En vue de la France, 7 octobre.

Après sept jours de traversée et de beau temps, nous voyons les côtes bleuâtres de la France se dessiner dans les vapeurs de l’horizon. J’éprouve une émotion singulière en revoyant mon vieux pays et en l’abordant par cette province d’Armorique, la terre des souvenirs. Voici l’île de Sein aux falaises rongées par les flots et dénudées par les vents de mer. Ce rocher sauvage est le digne sanctuaire des vierges farouches, gardiennes d’une religion mystérieuse et sombre. Le croissant de la lune, rouge et délié comme une faucille ensanglantée, se couche derrière l’île des druidesses. — Une étoile brille toute seule et se reflète tremblante dans la Baie des Trépassés, où les vagues se brisent en étincelles phosphorescentes contre le rivage ; elles semblent, en se retirant, exhaler une longue et lugubre plainte. Des feux brillent sur le haut de la falaise. Peut-être les spectres des guerriers kimris, la face ornée de leurs peintures de guerre, viennent-il nous demander ce que sont devenus leurs frères des grandes prairies et des forêts vierges…

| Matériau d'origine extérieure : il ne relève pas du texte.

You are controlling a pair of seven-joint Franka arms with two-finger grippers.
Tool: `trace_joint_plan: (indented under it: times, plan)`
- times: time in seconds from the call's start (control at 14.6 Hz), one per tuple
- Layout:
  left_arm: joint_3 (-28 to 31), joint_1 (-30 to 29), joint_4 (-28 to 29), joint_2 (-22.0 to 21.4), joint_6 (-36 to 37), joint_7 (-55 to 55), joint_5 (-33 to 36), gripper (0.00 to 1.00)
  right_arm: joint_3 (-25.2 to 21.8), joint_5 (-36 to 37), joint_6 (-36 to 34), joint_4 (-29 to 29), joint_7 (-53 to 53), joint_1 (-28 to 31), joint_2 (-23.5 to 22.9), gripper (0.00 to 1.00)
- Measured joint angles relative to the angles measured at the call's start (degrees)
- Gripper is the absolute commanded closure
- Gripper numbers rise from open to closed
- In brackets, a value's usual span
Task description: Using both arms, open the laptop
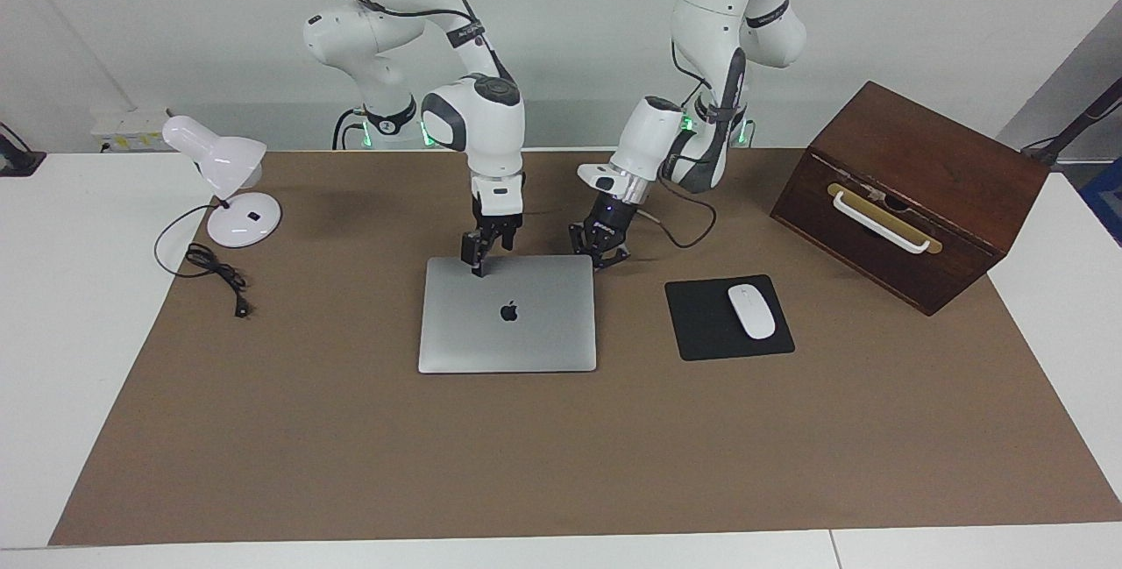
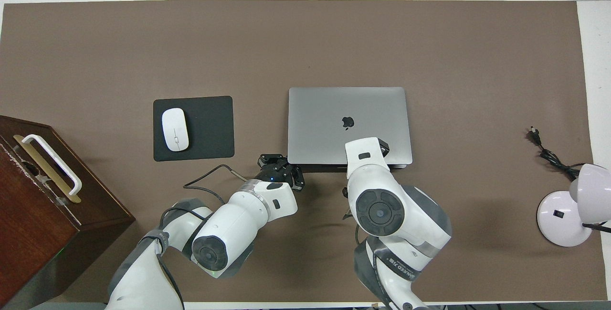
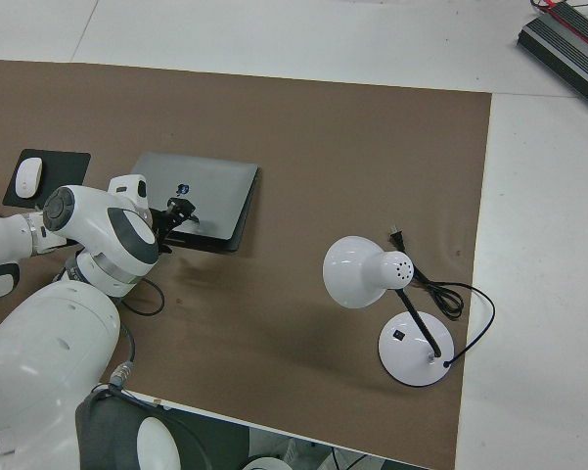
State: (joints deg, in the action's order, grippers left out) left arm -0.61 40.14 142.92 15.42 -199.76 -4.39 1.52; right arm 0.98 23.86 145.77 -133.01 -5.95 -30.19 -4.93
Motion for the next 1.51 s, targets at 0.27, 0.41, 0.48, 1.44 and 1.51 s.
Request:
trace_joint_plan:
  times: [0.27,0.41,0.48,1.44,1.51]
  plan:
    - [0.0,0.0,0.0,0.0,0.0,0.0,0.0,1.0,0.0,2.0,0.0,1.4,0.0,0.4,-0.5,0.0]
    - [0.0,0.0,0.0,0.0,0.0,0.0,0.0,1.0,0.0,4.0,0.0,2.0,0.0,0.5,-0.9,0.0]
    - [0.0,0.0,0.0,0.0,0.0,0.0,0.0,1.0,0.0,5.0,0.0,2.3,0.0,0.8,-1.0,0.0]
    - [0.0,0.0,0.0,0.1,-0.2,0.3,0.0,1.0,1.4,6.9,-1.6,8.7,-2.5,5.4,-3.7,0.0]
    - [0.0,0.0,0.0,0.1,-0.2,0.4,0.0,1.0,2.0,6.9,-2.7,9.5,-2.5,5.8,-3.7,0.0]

Ô peuples de la Celtique, nos aïeux, assemblez-vous sur les grandes bruyères ! Druides, bardes, vierges de Sein, entonnez les chants de deuil et pleurez sur les races disparues ! Pleurez le droit de l’humanité, méconnu et violé par des peuples qui, au nom de la civilisation, brûlent, saccagent et détruisent ! Que serions-nous aujourd’hui, nous vos enfans, si les Latins vainqueurs eussent agi envers vous comme les conquérans d’outre-mer agissent depuis deux siècles à l’égard des nations vaincues ? Qui donc leur a dit que ces nobles races devaient disparaître devant leur civilisation ? Un mot nouveau que vos oreilles n’ont jamais entendu et que vos vaillans cœurs n’auraient su comprendre, — l’individualisme.

Brest, 8 octobre.

Nous arrivons ! Cela sent bon, la patrie ! Il me semble que je l’ai sentie à quarante lieues en mer.

Le premier objet qui frappe mes yeux, c’est un officier nègre qui fait mettre sous les armes ses trente hommes sur le passage du prince. Salut, bonne France ! Tu n’as pas autant d’écus, de terres et de machines que l’Amérique ; mais tu as le sens moral, et tu relèves ce que l’on brise ailleurs !


Maurice Sand.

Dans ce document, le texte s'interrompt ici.